An exact copy of all the data is needed, with every picture left out.

┌──

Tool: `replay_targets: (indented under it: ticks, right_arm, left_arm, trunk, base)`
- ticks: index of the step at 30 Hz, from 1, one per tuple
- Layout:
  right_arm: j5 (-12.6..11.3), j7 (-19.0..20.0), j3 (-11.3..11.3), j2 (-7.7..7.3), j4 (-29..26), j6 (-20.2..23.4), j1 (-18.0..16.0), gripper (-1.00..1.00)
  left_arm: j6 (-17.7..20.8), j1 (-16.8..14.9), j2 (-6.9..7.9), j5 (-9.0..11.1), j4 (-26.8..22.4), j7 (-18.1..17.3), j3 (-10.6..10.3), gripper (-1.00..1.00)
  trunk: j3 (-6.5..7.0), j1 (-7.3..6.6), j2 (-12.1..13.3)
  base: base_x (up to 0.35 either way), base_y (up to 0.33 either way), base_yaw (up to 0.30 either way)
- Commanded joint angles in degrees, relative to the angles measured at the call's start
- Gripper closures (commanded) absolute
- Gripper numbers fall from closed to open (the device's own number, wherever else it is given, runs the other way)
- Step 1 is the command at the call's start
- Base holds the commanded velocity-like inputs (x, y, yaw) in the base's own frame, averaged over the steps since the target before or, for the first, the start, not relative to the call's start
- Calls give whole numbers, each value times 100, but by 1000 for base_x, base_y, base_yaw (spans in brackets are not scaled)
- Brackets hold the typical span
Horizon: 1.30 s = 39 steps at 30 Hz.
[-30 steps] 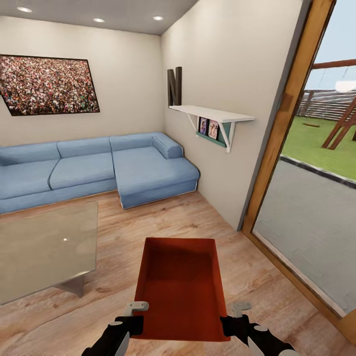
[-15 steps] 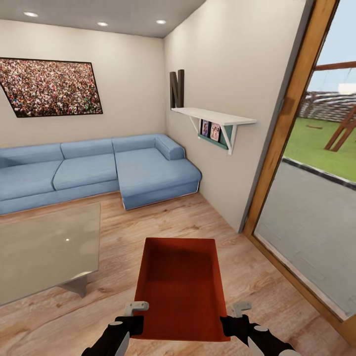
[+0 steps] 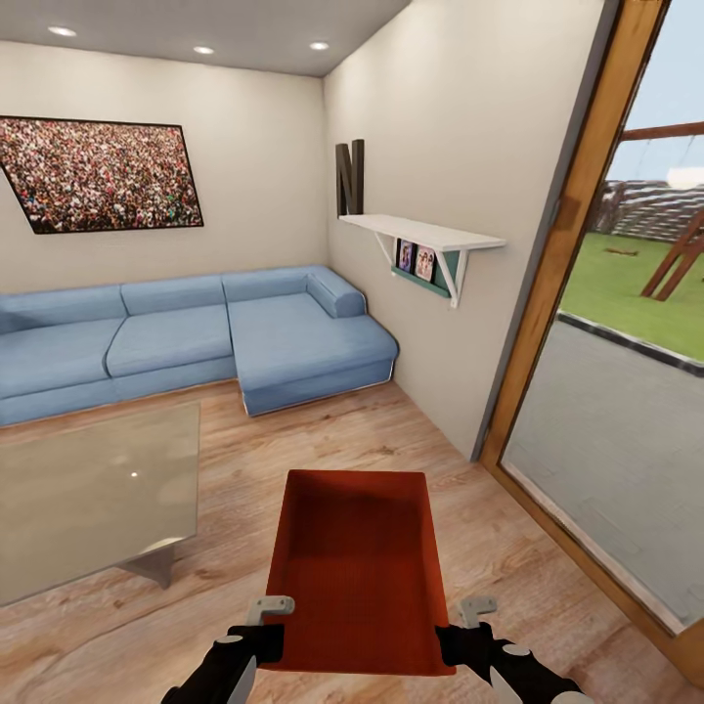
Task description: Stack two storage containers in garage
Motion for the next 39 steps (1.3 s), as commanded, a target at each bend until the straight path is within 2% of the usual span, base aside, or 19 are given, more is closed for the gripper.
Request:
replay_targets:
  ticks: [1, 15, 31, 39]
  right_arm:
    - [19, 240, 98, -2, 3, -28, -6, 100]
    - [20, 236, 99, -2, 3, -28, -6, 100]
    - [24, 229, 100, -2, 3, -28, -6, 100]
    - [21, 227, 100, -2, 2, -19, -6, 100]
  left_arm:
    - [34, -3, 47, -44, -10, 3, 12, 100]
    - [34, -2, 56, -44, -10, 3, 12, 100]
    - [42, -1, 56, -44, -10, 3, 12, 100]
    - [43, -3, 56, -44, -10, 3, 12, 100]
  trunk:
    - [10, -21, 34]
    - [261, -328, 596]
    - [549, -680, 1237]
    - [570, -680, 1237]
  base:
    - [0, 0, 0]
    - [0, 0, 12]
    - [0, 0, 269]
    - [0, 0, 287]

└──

RESULT OF THIS EXERCISE ->
Tool: `replay_targets: (indented under it: ticks, right_arm, left_arm, trunk, base)`
- ticks: index of the step at 30 Hz, from 1, one per tuple
- Layout:
  right_arm: j5 (-12.6..11.3), j7 (-19.0..20.0), j3 (-11.3..11.3), j2 (-7.7..7.3), j4 (-29..26), j6 (-20.2..23.4), j1 (-18.0..16.0), gripper (-1.00..1.00)
  left_arm: j6 (-17.7..20.8), j1 (-16.8..14.9), j2 (-6.9..7.9), j5 (-9.0..11.1), j4 (-26.8..22.4), j7 (-18.1..17.3), j3 (-10.6..10.3), gripper (-1.00..1.00)
  trunk: j3 (-6.5..7.0), j1 (-7.3..6.6), j2 (-12.1..13.3)
  base: base_x (up to 0.35 either way), base_y (up to 0.33 either way), base_yaw (up to 0.30 either way)
- Commanded joint angles in degrees, relative to the angles measured at the call's start
- Gripper closures (commanded) absolute
- Gripper numbers fall from closed to open (the device's own number, wherever else it is given, runs the other way)
- Step 1 is the command at the call's start
- Base holds the commanded velocity-like inputs (x, y, yaw) in the base's own frame, averaged over the steps since the target before or, for the first, the start, not relative to the call's start
- Calls give whole numbers, each value times 100, but by 1000 for base_x, base_y, base_yaw (spans in brackets are not scaled)
- Brackets hold the typical span
Horizon: 1.30 s = 39 steps at 30 Hz.
[-30 steps] 
[-15 steps] 
[+0 steps] 
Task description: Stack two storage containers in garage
Motion for the next 39 steps (1.3 s), as commanded, a target at each bend until the straight path is within 2% of the usual span, base aside, or 19 are given, more is closed for the gripper.
Request:
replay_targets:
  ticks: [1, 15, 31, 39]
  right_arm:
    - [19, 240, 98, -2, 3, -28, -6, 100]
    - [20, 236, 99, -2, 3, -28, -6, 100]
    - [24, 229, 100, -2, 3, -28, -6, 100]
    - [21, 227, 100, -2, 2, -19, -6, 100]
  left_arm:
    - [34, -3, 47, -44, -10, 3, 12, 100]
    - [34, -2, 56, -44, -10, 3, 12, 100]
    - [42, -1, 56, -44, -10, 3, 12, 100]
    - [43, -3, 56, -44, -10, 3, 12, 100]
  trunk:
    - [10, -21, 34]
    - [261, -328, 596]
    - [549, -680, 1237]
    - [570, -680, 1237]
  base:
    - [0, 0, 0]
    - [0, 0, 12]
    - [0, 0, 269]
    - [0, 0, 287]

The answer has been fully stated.